This is concerning to us because it seems to be very unexpected. For example, yesterday I was out walking him and my other BC (his sister) after work. A neighbor approached me and asked if my dogs were nice and I responded yes. He reached down and was petting them as he was talking to me. He even crouched down and let Bogey lick him in the face. As we are standing there talking when the guy takes his hand back from petting him, Bogey jumps on him and nipped and grabbed his shirt sleeve. His tooth got caught on it which just made the situation worse. Once I got Bogey off of him, he was chattering his teeth. Meanwhile his sister, Sophie, is just sitting there calmly letting him pet her. He stood there and talked to me for another couple of minutes and thankfully being a dog person didn't seem to mind but it's been weighing on me. Why the sudden change? One time I was walking him and a guy walked past us and didn't even acknowledge us and as soon as the guy passed us he whipped around and nipped his ankle.

 

He is SO great with me, my fiance, my family and friends, and most of the time other dogs. What concerns me is that it's so unexpected and I never know how he is going to react to people. He seems to be protective (which isn't necessarily a bad thing) but I don't want him to be so protective that no one can come over to my house. What's so strange is sometimes he LOVES people, and then sometimes he gets like that.
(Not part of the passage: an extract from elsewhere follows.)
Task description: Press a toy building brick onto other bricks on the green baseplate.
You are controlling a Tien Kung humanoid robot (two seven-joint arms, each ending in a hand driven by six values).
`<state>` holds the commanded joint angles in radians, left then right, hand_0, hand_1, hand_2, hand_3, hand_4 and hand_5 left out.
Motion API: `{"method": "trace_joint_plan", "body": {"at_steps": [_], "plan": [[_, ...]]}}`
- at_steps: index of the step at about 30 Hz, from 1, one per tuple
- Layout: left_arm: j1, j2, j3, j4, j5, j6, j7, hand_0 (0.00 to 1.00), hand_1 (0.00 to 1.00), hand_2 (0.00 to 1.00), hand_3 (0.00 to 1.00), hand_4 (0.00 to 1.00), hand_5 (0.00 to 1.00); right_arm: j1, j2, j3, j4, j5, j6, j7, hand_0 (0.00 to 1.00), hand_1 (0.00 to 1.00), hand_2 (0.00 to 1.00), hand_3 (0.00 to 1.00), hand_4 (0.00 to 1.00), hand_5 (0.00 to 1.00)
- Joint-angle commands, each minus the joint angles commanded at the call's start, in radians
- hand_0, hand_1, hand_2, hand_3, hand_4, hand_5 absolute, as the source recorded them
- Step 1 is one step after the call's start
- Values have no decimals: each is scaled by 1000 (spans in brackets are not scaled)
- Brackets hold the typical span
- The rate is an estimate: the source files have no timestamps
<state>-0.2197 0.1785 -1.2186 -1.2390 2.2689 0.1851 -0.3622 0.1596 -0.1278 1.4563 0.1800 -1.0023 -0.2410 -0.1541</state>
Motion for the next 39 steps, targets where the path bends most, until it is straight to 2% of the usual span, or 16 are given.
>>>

It's concerning because it's so inconstant and we don't know what to expect.

 

We got him as a puppy at 8 weeks old and have him and his sister. I don't want to make him out to be this terror of a dog because he is for the most part a very well trained dog that obeys us. He is very loving and a great companion and has never showed any signs of any sort of aggression towards us. Him and his sister have had the exact same upbringing and are polar opposites. She is laid back and doesn't seem to care much about other people as long as they pet her haha!

 

Any advice on why this may be happening, what's causing it, or how to fix it would be great! We've recently started agility training with him thinking it might help with his confidence level. I am just worried he is going to do it to the wrong person who isn't a "dog person" and having to deal with those consequences.

 

Thanks for the help!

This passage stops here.